Easing the burden: "We see a number of people who have lost their jobs," says Dr. Jennifer Hicks of Indianapolis. To accommodate them, her hospital looks for cost-saving ways to help them afford to treat their pets. (Photo: Kevin Foster)
National Report — The number of associate veterinarians expressing interest in veterinary practice ownership declined, again.

Fresh data from DVM Newsmagazine's State of the Profession survey show that only 43 percent of associate veterinarians have aspirations to own a veterinary practice. The results are down from 53 percent posted in 2006.

That's not all. In contrast, 64 percent of the practitioners responding to the survey, say that they don't have plans to hire additional veterinarians in the next two years. Seventy percent of those practitioners believe they can find qualified associates in their area.

If the data signals a trend, it could mean a tighter job market in certain areas of the United States.


Table 1: Most veterinarians intend to stay in private practice during their entire career
Survey data were collected in the midst of a deepening recession that triggered the banking crisis and sharp downturn in the stock market during the end of 2008.

But the outlook for the veterinary profession remains mixed. While the profession was thought to be recession proof, veterinary practices have reported downturns in numbers of cases. But most vets agree, it could be a lot worse.
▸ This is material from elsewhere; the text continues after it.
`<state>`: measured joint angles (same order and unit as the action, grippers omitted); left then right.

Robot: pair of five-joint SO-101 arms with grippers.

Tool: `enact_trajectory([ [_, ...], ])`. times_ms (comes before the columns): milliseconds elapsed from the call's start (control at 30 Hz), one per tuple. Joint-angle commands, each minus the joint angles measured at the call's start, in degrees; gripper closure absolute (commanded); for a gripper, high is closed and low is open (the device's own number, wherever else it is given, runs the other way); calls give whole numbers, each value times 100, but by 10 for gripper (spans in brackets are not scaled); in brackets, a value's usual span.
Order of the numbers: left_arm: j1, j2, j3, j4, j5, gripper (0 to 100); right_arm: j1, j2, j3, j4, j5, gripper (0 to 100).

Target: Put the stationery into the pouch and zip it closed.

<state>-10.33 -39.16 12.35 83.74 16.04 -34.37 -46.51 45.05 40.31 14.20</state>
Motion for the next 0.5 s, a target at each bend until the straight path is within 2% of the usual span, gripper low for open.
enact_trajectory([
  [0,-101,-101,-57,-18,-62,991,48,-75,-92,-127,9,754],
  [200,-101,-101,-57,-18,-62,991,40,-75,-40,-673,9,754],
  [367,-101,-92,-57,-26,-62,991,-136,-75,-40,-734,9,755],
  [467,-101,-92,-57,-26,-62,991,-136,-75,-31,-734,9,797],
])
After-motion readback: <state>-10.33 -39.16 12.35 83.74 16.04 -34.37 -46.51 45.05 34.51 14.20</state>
"We see a number of people now who have lost their jobs," says Dr. Jennifer Hicks, a small-animal veterinarian in Indianapolis. "They want to do these treatments, but we may need to adjust the length of the hospital stay or do the procedures as out-patient in order for them to afford them."

The cost of care


Table 2: Practice ownership aspirations have decreased slightly in 2009
With that in mind, DVM Newsmagazine asked veterinarians to estimate the average dollar amount most clients spend before opting to stop treatment of a sick or injured pet. Examining the stop-treatment point offers insight about the human-animal bond and the economic end point of a client's willingness to continue treatment.

The number: $1,407. That's down from an average of $1,451 in 2006, representing a 3 percent decline over the three-year period. But there are differences, and one contributing factor seems to be the size of the practice. In veterinary practices grossing more than $1.7 million, the stop-treatment point swelled to an average of $2,043, compared to just $1,359 for practices grossing between $250,000 and $499,000.

In contrast, the American Veterinary Medical Association (AVMA) reports that most pet owners spend just $356 a year in a $24.5 billion veterinary-services market.